Some of the 370,000 patients of Community Care Physicians got letters Tuesday from BST & Co. CPAs about the matter. Community Care followed up Wednesday with notices to patients about the situation and how best to respond.
Neither BST or Community Care would say how many people are potentially affected. Community Care said it was not all 370,000 patients, but was more than the 500-person threshold for mandated reporting under federal healthcare privacy rules. BST also would not say if any of its other clients were affected, but it noted that data for some of the other clients was stored on the computer network that was breached.

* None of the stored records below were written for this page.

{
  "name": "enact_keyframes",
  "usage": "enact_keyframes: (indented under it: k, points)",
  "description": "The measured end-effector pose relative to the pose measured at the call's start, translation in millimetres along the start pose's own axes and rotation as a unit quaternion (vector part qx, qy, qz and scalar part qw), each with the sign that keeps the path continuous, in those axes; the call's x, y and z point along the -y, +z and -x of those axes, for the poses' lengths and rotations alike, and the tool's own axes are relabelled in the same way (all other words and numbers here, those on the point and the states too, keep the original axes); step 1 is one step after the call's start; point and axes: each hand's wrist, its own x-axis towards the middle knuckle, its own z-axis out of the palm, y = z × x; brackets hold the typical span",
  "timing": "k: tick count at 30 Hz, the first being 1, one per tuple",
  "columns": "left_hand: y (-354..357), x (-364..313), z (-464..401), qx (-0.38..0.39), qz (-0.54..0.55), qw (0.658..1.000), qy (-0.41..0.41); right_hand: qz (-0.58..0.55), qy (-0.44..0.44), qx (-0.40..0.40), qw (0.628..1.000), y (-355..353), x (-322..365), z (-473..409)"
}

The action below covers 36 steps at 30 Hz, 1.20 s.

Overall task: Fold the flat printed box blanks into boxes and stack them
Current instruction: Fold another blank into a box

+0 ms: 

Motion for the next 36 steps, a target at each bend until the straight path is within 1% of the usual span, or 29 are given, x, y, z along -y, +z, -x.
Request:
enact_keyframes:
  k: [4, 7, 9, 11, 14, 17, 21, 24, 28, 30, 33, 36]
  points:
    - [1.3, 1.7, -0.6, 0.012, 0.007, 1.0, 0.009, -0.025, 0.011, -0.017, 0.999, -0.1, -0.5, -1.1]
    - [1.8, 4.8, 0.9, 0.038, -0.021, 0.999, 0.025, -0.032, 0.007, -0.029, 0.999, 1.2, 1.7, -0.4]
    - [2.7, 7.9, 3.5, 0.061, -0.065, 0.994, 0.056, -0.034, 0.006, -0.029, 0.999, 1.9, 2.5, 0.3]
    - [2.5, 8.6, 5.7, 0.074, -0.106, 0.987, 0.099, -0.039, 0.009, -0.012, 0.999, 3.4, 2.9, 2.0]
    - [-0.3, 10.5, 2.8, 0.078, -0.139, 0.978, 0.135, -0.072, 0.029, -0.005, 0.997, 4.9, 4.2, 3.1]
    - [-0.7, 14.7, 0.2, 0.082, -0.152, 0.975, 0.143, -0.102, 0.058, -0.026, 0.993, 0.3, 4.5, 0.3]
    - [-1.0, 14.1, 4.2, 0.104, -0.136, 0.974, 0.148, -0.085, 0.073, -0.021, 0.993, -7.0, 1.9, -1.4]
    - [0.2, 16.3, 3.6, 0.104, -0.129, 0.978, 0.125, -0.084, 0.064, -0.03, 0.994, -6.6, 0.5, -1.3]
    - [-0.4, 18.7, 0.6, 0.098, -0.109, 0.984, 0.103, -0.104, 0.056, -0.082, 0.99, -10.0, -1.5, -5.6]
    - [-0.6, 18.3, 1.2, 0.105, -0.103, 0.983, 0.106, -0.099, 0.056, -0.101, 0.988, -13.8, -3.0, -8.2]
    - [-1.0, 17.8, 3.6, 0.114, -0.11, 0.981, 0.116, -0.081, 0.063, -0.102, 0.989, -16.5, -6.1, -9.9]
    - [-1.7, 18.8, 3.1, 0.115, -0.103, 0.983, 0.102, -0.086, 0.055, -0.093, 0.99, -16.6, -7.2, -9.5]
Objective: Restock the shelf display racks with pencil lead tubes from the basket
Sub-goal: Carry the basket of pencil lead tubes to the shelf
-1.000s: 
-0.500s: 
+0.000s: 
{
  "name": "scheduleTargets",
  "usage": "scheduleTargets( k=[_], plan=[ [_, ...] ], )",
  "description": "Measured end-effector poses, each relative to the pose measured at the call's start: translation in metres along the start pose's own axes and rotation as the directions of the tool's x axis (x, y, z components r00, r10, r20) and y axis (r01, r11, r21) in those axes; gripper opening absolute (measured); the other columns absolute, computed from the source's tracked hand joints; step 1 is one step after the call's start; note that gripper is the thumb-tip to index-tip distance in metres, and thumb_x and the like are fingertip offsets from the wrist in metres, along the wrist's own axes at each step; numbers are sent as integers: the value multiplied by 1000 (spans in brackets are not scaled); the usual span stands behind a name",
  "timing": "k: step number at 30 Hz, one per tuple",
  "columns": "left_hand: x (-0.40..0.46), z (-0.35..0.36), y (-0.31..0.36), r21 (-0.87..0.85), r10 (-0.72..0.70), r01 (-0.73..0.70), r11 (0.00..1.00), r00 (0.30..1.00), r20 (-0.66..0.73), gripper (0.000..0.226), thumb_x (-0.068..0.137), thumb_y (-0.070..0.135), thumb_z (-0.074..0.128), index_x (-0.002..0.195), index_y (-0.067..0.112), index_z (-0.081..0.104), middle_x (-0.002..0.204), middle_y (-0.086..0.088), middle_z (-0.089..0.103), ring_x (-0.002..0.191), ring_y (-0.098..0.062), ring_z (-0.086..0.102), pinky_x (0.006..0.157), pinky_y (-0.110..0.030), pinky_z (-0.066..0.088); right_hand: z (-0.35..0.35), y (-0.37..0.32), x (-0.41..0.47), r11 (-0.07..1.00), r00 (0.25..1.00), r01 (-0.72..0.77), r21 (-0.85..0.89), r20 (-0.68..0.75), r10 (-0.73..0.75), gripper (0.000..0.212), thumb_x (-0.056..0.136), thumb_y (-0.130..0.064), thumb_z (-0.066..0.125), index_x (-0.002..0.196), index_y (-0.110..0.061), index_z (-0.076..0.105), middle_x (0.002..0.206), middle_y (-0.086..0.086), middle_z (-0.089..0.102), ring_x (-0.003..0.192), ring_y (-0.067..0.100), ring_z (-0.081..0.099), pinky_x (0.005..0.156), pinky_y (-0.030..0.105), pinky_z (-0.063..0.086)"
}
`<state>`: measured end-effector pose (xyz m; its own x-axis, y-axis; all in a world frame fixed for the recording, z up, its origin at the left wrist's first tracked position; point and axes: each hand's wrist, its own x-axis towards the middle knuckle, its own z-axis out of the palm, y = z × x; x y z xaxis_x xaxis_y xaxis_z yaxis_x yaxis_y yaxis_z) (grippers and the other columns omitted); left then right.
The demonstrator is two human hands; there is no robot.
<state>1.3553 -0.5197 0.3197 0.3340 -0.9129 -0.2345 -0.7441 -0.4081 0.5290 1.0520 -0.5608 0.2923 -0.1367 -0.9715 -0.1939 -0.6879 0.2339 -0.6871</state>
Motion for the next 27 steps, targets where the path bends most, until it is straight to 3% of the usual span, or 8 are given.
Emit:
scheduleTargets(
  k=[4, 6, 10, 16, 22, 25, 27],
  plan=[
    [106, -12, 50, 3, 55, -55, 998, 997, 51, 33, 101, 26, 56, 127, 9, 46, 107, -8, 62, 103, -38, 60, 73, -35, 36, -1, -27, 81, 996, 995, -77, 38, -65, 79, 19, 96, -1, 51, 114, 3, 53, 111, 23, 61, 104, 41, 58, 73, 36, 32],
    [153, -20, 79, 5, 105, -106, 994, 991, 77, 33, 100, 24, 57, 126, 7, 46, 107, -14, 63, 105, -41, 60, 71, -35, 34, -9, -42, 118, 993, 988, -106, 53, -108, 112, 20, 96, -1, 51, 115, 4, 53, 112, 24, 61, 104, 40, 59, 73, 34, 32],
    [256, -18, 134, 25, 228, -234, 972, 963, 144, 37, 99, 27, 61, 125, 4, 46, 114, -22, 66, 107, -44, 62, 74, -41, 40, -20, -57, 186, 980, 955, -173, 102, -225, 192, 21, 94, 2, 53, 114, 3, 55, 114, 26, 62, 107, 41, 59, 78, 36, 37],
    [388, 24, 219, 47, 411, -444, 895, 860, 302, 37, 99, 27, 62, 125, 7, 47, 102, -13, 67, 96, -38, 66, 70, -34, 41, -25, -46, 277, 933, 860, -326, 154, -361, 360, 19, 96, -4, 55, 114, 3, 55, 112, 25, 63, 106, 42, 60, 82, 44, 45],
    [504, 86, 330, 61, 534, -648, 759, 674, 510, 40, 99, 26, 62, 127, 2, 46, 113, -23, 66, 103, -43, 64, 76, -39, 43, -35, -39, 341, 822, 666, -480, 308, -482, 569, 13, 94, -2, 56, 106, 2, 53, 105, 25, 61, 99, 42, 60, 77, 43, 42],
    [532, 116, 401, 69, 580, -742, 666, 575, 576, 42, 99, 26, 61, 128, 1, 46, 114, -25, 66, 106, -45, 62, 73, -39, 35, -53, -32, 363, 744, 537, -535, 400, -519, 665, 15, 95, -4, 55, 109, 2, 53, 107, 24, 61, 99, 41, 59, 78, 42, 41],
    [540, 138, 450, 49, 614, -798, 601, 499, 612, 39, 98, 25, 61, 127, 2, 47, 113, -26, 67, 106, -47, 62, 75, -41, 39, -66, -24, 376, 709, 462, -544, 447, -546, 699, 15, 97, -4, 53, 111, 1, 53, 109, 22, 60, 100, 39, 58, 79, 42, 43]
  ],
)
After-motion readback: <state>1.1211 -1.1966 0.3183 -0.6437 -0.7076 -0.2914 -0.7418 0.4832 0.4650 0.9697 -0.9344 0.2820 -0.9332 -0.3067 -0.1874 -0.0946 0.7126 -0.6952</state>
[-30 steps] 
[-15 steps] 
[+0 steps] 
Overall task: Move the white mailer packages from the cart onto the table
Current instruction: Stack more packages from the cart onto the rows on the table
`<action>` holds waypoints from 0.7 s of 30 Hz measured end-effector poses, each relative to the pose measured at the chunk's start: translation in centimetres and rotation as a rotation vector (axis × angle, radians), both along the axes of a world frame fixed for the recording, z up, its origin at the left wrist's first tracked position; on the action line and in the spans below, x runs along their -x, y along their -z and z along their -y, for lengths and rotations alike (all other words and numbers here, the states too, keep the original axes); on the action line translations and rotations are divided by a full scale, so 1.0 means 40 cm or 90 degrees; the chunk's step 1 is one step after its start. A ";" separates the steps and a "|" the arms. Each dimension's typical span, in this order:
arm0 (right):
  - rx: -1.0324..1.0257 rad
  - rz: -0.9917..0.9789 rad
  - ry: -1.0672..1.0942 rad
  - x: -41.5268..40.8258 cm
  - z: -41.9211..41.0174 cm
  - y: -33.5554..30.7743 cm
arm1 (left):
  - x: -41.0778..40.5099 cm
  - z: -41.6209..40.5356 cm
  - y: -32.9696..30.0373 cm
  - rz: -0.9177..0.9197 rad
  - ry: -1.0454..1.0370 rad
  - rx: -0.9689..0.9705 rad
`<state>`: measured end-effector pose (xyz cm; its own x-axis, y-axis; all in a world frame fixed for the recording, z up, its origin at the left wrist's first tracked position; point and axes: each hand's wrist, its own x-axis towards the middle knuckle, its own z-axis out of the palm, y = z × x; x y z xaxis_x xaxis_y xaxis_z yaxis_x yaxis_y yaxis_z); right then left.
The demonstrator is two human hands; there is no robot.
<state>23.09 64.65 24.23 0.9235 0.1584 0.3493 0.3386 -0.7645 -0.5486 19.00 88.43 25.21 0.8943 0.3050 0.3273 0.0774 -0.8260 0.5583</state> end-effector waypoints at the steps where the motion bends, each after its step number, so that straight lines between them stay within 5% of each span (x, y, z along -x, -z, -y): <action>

The situation stems from a December ransomware attack on BST. Community Care patient data was exposed but there is no evidence it was accessed or misused, BST said. Also, it said, the data involved was not the most sensitive type, such as bank account numbers, social security numbers or medical records — it was patient names, birthdates, record numbers and billing codes. Nonetheless, BST is outlining steps patients can take to protect themselves financially, and is offering free identity monitoring for a year.
Community Care is based on Route 7 in Latham and is a significant part of the Capital Region medical community. It has 400-plus practitioners in 30 specialties plus 1,600 other employees spread across 80 locations in eight counties.
BST is a large accounting and financial management firm based off Wolf Road in Colonie.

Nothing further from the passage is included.